# [Entries shown]
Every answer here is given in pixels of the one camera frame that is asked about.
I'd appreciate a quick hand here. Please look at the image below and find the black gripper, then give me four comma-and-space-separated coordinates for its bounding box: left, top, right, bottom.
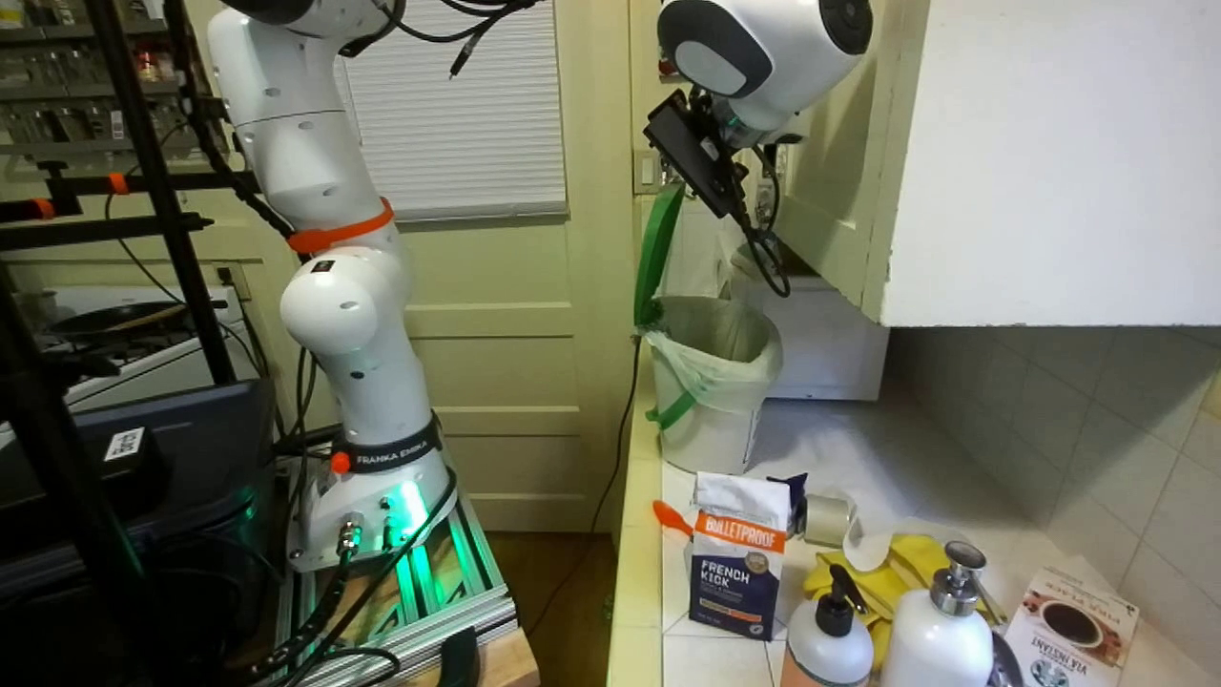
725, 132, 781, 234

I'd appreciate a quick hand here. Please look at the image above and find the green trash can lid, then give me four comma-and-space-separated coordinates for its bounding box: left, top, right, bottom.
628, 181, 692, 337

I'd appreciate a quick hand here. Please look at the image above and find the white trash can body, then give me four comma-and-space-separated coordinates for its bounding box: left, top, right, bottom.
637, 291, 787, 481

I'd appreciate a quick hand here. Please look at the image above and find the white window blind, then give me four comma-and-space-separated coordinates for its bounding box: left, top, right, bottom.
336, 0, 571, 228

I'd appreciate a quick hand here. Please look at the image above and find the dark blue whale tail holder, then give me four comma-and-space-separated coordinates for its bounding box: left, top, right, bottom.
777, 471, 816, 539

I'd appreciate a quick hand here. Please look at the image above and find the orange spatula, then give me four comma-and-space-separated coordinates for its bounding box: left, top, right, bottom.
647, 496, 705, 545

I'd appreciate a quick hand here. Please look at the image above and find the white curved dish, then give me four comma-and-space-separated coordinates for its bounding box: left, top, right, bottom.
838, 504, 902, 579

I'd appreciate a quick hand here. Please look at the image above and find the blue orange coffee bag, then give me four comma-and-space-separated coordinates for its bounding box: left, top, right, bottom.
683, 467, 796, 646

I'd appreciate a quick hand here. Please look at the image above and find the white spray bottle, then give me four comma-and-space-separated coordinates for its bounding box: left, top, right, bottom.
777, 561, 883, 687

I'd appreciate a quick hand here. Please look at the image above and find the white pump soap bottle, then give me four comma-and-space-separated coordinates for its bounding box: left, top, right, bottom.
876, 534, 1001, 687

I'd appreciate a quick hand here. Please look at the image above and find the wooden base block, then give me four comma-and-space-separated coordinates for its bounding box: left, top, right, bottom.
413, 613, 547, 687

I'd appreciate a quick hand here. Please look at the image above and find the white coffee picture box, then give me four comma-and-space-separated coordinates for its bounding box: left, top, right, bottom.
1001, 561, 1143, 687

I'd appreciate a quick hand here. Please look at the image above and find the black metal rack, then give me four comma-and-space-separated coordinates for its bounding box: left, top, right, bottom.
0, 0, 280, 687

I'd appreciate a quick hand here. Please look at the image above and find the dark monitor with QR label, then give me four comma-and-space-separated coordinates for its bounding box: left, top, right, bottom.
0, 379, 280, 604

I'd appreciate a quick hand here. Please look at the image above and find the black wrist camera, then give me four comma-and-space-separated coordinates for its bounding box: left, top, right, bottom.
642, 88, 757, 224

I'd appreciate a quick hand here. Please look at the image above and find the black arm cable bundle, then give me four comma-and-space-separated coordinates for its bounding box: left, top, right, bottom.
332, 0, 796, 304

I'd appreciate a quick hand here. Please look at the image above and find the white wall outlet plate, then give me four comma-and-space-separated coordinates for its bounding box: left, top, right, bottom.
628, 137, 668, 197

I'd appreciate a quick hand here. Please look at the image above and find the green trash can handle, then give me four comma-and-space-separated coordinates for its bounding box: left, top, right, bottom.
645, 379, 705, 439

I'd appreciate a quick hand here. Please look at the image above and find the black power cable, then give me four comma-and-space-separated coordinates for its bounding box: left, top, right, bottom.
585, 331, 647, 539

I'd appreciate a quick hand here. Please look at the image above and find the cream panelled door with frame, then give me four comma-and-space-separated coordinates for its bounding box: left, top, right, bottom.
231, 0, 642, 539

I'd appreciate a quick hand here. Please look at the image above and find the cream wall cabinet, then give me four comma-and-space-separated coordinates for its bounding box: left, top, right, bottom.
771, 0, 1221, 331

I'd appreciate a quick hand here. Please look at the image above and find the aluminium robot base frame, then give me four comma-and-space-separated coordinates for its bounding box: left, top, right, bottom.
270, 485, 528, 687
---
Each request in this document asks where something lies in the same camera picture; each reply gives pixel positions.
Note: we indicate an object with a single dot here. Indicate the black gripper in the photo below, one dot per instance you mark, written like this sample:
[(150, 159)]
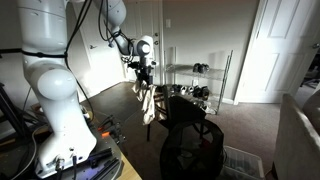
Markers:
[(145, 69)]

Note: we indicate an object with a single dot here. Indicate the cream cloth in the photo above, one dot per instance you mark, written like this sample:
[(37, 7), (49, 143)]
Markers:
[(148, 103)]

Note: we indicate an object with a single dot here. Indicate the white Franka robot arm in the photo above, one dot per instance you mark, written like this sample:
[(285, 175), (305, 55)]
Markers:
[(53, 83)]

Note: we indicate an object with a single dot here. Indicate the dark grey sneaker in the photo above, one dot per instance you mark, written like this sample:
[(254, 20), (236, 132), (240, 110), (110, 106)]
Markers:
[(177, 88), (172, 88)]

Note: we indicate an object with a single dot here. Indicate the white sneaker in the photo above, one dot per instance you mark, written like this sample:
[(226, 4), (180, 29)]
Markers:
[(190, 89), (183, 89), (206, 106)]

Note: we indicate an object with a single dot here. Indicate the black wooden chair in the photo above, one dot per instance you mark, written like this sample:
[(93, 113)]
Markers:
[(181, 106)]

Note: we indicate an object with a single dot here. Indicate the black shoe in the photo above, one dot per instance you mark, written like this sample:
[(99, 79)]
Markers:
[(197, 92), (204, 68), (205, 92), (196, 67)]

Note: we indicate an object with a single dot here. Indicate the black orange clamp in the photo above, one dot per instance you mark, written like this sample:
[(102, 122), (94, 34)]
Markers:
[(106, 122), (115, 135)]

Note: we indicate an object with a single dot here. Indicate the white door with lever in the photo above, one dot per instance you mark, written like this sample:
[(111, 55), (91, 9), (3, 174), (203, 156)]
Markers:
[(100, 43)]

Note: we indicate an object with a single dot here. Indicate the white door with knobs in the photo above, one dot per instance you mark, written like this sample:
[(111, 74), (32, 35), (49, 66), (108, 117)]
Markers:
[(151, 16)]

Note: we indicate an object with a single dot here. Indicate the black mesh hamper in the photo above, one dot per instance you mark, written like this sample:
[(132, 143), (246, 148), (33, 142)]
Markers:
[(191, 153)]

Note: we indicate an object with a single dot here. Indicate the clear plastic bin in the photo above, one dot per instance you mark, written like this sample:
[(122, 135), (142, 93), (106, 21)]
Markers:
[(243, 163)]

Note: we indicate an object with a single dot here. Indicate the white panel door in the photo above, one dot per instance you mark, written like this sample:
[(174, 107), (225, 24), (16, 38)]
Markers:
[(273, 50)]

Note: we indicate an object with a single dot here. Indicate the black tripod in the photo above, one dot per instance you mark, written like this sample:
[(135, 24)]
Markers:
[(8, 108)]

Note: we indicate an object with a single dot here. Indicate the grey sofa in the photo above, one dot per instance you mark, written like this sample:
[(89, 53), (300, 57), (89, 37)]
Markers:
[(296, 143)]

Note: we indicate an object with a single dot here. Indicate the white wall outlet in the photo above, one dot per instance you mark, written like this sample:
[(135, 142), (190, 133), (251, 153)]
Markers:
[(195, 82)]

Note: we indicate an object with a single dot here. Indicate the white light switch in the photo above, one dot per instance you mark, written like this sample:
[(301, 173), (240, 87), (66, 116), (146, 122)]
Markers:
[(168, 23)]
==
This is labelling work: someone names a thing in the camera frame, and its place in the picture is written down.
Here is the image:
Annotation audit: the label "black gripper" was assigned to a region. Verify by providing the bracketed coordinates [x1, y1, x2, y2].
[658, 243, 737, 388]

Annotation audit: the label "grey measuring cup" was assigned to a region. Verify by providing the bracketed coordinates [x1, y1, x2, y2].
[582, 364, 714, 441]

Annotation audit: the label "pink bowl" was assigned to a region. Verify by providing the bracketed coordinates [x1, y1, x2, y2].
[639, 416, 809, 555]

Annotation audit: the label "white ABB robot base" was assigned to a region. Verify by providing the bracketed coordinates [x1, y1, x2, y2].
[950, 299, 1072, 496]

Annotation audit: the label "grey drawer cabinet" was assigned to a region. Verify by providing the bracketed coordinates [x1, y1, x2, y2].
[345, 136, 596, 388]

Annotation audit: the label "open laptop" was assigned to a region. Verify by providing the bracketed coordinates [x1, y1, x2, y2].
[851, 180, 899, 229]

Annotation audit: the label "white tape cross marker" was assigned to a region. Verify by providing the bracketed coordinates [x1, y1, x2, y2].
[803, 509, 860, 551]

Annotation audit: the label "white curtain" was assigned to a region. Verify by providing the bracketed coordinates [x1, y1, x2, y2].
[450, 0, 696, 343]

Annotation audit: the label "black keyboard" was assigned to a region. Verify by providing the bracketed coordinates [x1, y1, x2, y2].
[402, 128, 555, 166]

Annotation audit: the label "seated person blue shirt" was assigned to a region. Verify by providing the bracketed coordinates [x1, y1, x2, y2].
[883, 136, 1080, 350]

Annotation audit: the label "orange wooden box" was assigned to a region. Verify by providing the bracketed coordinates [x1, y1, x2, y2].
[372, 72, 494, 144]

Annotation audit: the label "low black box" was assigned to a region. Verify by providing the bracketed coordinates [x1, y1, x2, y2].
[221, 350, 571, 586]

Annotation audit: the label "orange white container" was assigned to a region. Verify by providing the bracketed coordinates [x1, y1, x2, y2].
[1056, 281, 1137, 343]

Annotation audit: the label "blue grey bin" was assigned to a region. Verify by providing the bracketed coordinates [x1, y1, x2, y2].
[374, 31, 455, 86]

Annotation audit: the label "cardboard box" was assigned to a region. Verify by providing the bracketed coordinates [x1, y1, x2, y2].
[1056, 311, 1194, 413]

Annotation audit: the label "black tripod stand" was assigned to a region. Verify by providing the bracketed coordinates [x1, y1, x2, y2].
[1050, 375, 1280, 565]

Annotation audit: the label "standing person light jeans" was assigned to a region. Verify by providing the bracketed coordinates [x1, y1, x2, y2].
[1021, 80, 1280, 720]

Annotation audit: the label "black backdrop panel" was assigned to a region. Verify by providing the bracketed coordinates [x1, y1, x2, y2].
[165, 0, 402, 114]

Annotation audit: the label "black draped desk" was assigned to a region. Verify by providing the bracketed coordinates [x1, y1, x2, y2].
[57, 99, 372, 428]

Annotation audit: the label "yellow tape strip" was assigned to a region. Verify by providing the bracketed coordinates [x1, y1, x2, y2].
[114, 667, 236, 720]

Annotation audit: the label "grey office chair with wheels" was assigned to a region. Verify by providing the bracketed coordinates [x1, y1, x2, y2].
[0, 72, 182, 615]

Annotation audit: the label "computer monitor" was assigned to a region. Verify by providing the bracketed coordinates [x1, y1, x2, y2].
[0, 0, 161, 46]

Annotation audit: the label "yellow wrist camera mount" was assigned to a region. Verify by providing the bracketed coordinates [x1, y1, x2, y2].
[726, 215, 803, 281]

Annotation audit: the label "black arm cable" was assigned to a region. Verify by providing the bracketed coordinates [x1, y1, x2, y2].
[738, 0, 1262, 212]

# [Exercise objective]
What you return must be the lines above that run from the line with "the white Franka" to the line with "the white sneaker", inclusive, each copied exactly.

# [Written solution]
Note: we indicate an object with a single dot here. Indicate the white Franka robot arm in the photo above, one dot per instance you mark, written like this sample:
[(285, 175), (305, 55)]
Markers:
[(53, 83)]

Note: we indicate an object with a single dot here. Indicate the dark grey sneaker in the photo above, one dot per instance you mark, written like this sample:
[(254, 20), (236, 132), (240, 110), (110, 106)]
Markers:
[(177, 88), (172, 88)]

Note: we indicate an object with a single dot here. Indicate the white sneaker in the photo above, one dot per instance you mark, written like this sample:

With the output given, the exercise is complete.